Cette épiphanie nous permet aussi de réfléchir à la vraie richesse, à la vraie grandeur et à la vraie force. La richesse n’est-elle que matérielle? La grandeur n’est-elle que l’apanage des puissants de nos sociétés? La force n’est-elle que l’attribut des violents et des tyrans? Ces mages à genoux devant l’Enfant nous racontent qu’il n’y a pas de plus grande richesse que de se voir confier un petit être fragile. Que la grandeur peut être contenue dans l’exiguïté d’une mangeoire; ce bébé ne changera-t-il pas le monde? Que la force réside dans l’application à prendre soin d’un petit être, à construire une œuvre bonne et non dans la pulsion destructive et dominatrice.
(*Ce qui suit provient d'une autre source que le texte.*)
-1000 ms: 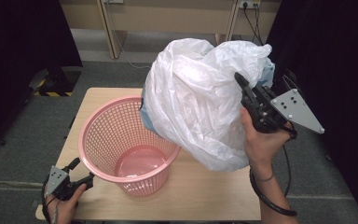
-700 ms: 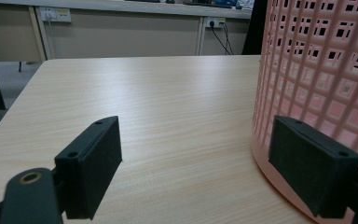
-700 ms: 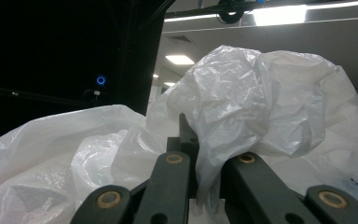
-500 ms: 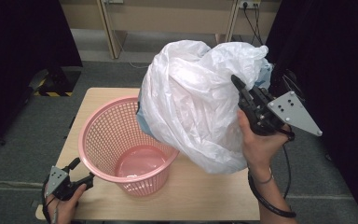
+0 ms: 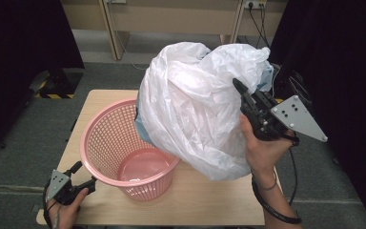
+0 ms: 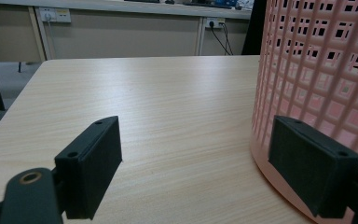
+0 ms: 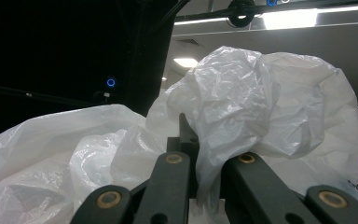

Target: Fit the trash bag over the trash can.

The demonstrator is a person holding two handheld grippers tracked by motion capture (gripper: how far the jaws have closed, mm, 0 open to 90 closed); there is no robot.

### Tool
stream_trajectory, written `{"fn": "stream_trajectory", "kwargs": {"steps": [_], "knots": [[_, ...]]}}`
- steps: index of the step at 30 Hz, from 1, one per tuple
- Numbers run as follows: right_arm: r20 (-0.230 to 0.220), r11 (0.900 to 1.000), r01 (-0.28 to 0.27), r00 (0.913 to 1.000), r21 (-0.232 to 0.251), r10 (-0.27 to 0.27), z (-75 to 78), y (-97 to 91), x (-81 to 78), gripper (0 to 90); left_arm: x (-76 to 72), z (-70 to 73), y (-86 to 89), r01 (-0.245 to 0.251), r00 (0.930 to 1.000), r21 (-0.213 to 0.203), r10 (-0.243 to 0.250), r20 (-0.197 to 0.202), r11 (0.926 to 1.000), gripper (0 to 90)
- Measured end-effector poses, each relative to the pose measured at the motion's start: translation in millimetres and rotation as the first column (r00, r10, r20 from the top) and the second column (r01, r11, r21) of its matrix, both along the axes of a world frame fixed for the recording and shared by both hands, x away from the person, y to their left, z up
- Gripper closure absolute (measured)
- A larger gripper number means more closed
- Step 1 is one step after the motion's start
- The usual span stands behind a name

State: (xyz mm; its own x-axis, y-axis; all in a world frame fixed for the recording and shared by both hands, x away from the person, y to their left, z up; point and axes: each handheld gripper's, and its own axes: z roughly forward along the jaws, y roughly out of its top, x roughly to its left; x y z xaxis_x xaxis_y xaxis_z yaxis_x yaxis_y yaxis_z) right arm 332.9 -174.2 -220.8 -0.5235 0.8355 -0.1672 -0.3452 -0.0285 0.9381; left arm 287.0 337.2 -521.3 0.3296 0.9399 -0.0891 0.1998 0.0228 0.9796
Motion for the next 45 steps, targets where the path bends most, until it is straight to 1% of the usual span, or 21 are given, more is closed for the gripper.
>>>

Et ces cadeaux, si nous les recevions aujourd’hui à notre tour? Je reçois l’or qui me rappelle ma dignité royale à gouverner ma vie, à bâtir le beau royaume de mon existence. Je reçois l’encens qui me rappelle ma verticalité: je suis fait pour m’élever par ma liberté et mon intelligence vers ce qui me dépasse, vers Dieu. Je reçois la myrrhe me rappelant ma condition de mortel, passage vers une vie qui s’étend au-delà des limites du corps embaumé.

VOS RÉACTIONS SUR LE SUJET

2 Commentaires

@simone 17.01.2025 | 17h20

«Merci de cet éclairage du texte biblique et de cette réflexion très enrichissante.»


@Foenix 18.01.2025 | 12h02

«Magnifique et émouvant ! Merci !»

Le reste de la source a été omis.